Rotating an object around a fixed point using glMultMatrix

Since none of the previous answers look entirely correct and complete, let me try:

The key point to understand is that the transformations are applied to your vertices in reverse order of the order you specify them in. The last transformation you specify is the first one that is applied to your vertices.

This applies both to using calls like glTranslate and glRotate, and to using glMultMatrix. glTranslate and glRotate are convenience functions to build specific types of transformations, but they operate just like glMultMatrix.

In your example, to rotate around an arbitrary point, you need to first translate your vertices so that the rotation point moves to the origin, i.e. you want to translate by (-x, -y, 0). Then you apply the rotation. Then translate the origin back to the rotation point, which means a translation by (x, y, 0).

Now, since we need to specify these steps in reverse order, this means that your initial set of transformations is in the wrong order. It needs to be:

glTranslatef(x, y, 0);
glRotatef(theta, 0.0, 0.0, 1.0); 
glTranslatef(-x, -y, 0);

Your version using glMultMatrix looks correct, since you're already specifying the transformations in this order.


Assuming current matrix is ModelView Matrix, and the center of the object is at (x,y,0), the first sequence of translate, rotate, and then translate back seems correct sequence.

When using glMultMatrix instead, I don't think the sequence reverses but they are the same as the first sequence.

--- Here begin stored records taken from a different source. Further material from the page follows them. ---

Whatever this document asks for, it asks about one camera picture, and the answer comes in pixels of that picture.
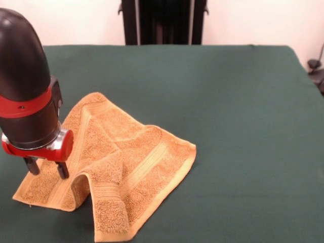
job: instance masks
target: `green tablecloth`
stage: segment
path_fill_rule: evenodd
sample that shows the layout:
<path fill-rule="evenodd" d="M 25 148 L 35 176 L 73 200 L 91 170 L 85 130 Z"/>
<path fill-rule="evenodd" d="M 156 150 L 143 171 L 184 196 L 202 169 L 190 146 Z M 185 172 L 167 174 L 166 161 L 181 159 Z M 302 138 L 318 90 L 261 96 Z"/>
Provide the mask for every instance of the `green tablecloth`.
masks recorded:
<path fill-rule="evenodd" d="M 288 47 L 45 47 L 61 120 L 99 91 L 197 145 L 185 180 L 133 242 L 324 242 L 324 102 Z M 0 151 L 0 242 L 93 242 L 72 213 L 11 199 L 26 174 Z"/>

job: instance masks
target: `table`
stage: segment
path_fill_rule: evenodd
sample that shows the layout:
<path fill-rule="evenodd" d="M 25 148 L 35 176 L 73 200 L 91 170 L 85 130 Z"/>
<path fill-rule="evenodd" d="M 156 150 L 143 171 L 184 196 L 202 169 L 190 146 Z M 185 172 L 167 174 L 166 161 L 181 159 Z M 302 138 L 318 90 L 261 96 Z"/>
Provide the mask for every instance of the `table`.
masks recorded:
<path fill-rule="evenodd" d="M 324 242 L 324 102 L 286 46 L 45 47 L 61 121 L 99 91 L 197 145 L 194 166 L 132 242 Z M 27 172 L 0 151 L 0 242 L 93 242 L 68 213 L 11 199 Z"/>

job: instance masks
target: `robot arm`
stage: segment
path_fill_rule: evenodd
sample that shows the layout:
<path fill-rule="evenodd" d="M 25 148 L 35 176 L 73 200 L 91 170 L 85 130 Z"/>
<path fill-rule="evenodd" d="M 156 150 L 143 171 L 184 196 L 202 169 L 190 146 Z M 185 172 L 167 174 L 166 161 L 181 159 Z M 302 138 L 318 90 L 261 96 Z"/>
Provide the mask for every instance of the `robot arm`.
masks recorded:
<path fill-rule="evenodd" d="M 19 13 L 0 8 L 0 128 L 5 152 L 24 158 L 37 175 L 37 158 L 58 164 L 68 178 L 66 160 L 73 132 L 61 128 L 62 96 L 31 24 Z"/>

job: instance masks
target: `black object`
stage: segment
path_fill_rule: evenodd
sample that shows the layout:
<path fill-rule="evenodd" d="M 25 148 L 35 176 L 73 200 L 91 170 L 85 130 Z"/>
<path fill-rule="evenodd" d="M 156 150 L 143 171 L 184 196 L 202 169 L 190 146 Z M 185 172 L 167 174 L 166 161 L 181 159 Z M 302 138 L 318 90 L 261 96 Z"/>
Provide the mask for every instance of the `black object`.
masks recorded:
<path fill-rule="evenodd" d="M 58 102 L 62 103 L 62 99 L 58 82 L 52 77 L 51 83 L 43 47 L 35 30 L 21 14 L 1 8 L 0 35 L 0 96 L 29 102 L 46 92 L 50 84 L 53 87 L 52 97 L 41 110 L 19 118 L 0 117 L 0 127 L 17 148 L 45 146 L 60 132 Z"/>
<path fill-rule="evenodd" d="M 65 162 L 56 162 L 57 164 L 57 170 L 59 172 L 59 175 L 61 179 L 67 179 L 69 178 L 69 171 L 67 169 Z"/>
<path fill-rule="evenodd" d="M 39 167 L 36 163 L 36 159 L 33 157 L 25 157 L 24 158 L 26 165 L 28 167 L 28 170 L 33 174 L 33 175 L 38 175 L 39 174 Z"/>
<path fill-rule="evenodd" d="M 138 6 L 135 0 L 122 0 L 118 10 L 118 13 L 123 12 L 126 45 L 201 44 L 204 12 L 208 13 L 207 0 L 194 1 L 193 16 L 190 14 L 191 0 L 137 2 Z"/>
<path fill-rule="evenodd" d="M 308 73 L 311 80 L 316 84 L 319 91 L 324 95 L 324 69 L 319 69 L 322 65 L 321 58 L 323 55 L 324 44 L 322 45 L 319 58 L 318 59 L 310 59 L 307 64 L 311 71 Z"/>

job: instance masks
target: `folded towel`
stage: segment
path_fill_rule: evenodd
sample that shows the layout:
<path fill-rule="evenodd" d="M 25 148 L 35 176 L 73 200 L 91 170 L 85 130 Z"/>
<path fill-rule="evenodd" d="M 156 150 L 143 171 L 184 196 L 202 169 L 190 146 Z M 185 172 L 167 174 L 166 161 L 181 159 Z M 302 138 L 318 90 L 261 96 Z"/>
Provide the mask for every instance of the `folded towel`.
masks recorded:
<path fill-rule="evenodd" d="M 194 144 L 139 123 L 100 93 L 81 99 L 63 127 L 75 136 L 70 177 L 60 179 L 54 162 L 38 159 L 41 173 L 28 173 L 13 199 L 71 212 L 90 193 L 95 242 L 131 240 L 196 156 Z"/>

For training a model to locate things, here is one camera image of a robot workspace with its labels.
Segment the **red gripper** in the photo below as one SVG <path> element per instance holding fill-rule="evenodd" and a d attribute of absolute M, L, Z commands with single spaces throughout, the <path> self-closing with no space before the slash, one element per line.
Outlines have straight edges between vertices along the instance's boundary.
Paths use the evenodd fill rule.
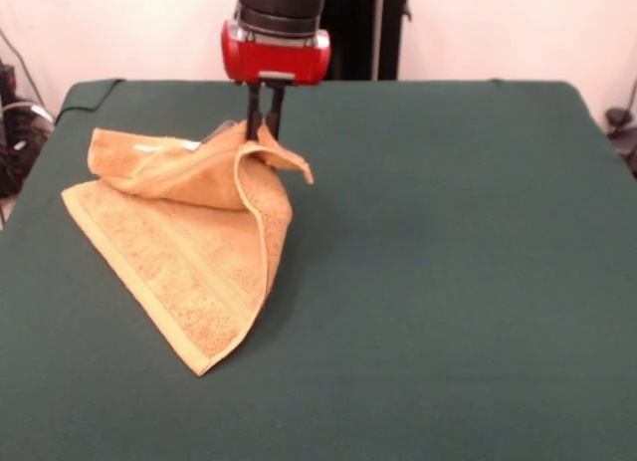
<path fill-rule="evenodd" d="M 293 86 L 315 86 L 324 78 L 331 56 L 331 40 L 318 29 L 308 38 L 287 39 L 250 32 L 237 20 L 226 20 L 221 31 L 223 64 L 227 77 L 247 83 L 248 110 L 246 138 L 258 139 L 262 124 L 260 82 L 274 80 Z M 271 104 L 266 125 L 279 137 L 285 87 L 269 85 Z"/>

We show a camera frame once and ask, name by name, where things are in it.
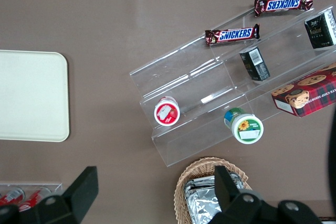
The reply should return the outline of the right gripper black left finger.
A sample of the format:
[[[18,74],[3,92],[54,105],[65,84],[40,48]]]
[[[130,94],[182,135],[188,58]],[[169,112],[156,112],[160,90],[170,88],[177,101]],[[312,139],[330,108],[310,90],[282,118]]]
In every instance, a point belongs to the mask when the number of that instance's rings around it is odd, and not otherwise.
[[[63,193],[21,212],[20,223],[81,223],[98,192],[97,167],[88,166]]]

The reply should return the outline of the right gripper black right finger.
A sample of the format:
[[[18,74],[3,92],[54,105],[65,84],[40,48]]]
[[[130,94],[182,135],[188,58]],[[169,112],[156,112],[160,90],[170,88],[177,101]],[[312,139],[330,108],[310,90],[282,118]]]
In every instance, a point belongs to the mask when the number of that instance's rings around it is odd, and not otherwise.
[[[210,223],[275,223],[275,209],[251,191],[242,193],[224,166],[215,167],[215,195],[221,212]]]

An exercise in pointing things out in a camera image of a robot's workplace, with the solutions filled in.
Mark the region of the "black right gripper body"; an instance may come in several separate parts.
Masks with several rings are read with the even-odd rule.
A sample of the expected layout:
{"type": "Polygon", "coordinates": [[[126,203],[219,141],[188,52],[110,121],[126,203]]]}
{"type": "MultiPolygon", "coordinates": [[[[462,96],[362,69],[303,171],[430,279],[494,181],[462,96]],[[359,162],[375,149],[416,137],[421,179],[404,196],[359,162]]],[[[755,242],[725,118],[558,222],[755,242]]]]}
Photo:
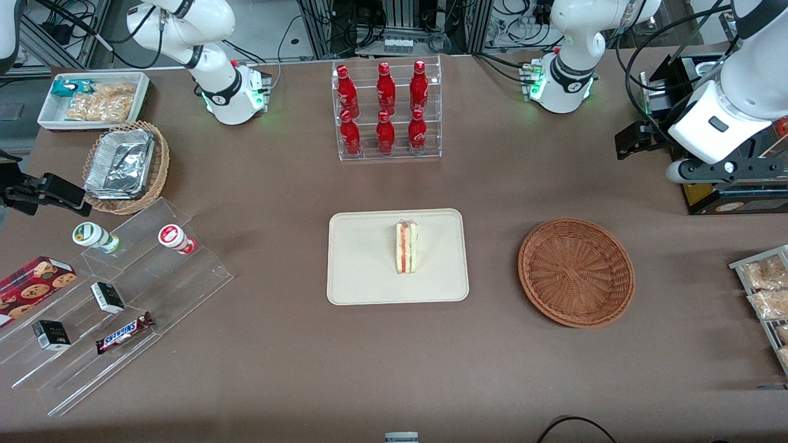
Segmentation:
{"type": "Polygon", "coordinates": [[[29,216],[36,214],[43,178],[22,172],[22,158],[1,151],[2,206],[29,216]]]}

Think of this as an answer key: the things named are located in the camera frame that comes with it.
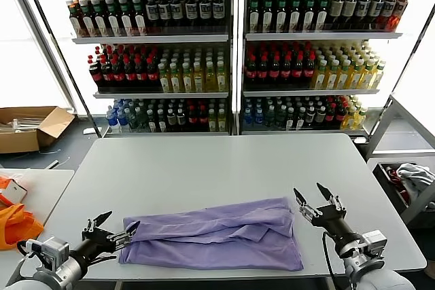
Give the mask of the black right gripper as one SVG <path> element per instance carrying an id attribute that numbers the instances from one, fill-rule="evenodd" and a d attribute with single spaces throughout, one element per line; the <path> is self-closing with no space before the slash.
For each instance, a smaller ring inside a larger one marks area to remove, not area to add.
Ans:
<path id="1" fill-rule="evenodd" d="M 346 215 L 346 208 L 342 205 L 338 195 L 333 195 L 332 192 L 321 183 L 317 183 L 317 188 L 326 201 L 335 208 L 337 213 L 340 213 L 342 216 Z M 340 258 L 349 257 L 347 252 L 357 246 L 354 243 L 357 244 L 361 236 L 353 232 L 340 215 L 336 217 L 326 217 L 321 211 L 309 205 L 304 196 L 296 188 L 294 188 L 294 194 L 299 206 L 299 212 L 302 216 L 311 225 L 325 229 L 332 237 L 335 243 L 334 249 Z"/>

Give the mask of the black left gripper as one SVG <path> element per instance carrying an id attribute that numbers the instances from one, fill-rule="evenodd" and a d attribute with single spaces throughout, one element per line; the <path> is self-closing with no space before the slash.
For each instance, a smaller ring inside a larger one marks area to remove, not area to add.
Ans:
<path id="1" fill-rule="evenodd" d="M 113 253 L 116 251 L 116 246 L 128 245 L 140 221 L 130 223 L 127 228 L 117 234 L 99 229 L 112 214 L 112 211 L 101 213 L 94 219 L 88 219 L 86 227 L 82 232 L 82 242 L 72 251 L 69 256 L 74 258 L 81 268 L 88 268 L 103 261 L 115 259 Z"/>

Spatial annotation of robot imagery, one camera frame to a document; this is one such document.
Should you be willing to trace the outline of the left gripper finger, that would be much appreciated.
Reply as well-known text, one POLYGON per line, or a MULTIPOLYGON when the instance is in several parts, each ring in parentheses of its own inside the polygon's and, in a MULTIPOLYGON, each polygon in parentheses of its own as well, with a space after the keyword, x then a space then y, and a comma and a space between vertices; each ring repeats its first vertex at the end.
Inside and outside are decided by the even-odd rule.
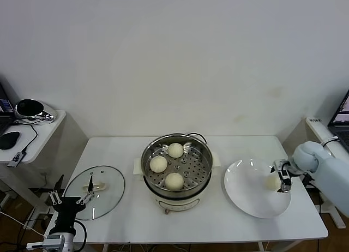
POLYGON ((89 202, 91 200, 93 195, 94 195, 94 191, 93 191, 93 175, 91 175, 86 195, 84 197, 80 198, 79 200, 77 200, 76 204, 77 205, 85 205, 87 202, 89 202))
POLYGON ((62 203, 60 195, 59 195, 59 191, 60 191, 61 186, 62 186, 63 178, 64 178, 64 175, 61 175, 59 180, 55 183, 53 190, 49 191, 49 197, 51 199, 51 203, 53 206, 59 205, 62 203))

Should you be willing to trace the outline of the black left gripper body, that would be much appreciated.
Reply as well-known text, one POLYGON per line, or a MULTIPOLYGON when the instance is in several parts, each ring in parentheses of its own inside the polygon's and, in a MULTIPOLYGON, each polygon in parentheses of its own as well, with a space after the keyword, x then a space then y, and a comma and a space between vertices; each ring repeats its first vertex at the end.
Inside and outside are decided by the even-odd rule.
POLYGON ((58 213, 55 226, 50 230, 51 233, 75 233, 74 229, 76 215, 86 208, 83 203, 77 203, 79 197, 62 197, 62 203, 53 208, 58 213))

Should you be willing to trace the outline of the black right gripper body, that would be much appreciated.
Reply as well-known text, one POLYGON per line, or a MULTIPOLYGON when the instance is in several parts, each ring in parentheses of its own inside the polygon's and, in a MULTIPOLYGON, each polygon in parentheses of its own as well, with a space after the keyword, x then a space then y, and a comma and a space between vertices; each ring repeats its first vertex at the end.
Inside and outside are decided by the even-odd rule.
POLYGON ((293 174, 289 171, 291 163, 289 161, 279 162, 279 178, 281 181, 291 181, 293 174))

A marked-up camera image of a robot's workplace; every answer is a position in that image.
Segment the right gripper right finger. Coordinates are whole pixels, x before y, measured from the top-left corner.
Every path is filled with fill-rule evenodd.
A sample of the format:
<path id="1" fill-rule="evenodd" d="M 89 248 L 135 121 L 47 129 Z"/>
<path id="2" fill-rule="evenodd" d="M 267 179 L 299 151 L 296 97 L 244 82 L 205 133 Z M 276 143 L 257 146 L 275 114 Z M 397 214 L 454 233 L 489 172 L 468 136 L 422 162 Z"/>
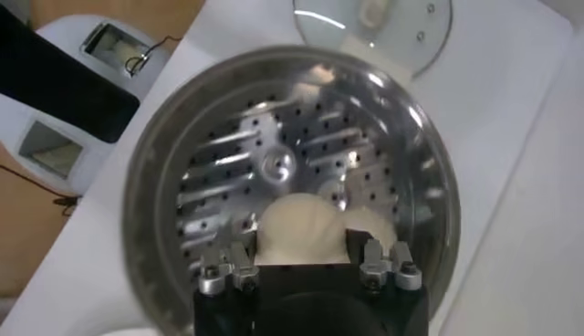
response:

is sequence of matrices correct?!

The order of your first code snippet is correct, the second one though is not. The correct sequence is

glMultMatrix(Translation_Matrix);      // glTranslatef(x, y, 0);
glMultMatrix(Rotation_Matrix);         // glRotatef(theta, 0.0, 1.0, 0.0);
glMultMatrix(Neg_Translation_Matrix);  // glTranslatef(-x, -y, 0);

Keep in mind that glTranslate, glRotate and so on boil down to a function the makes a translation/rotation/... matrix and multiplies them using glMultMatrix.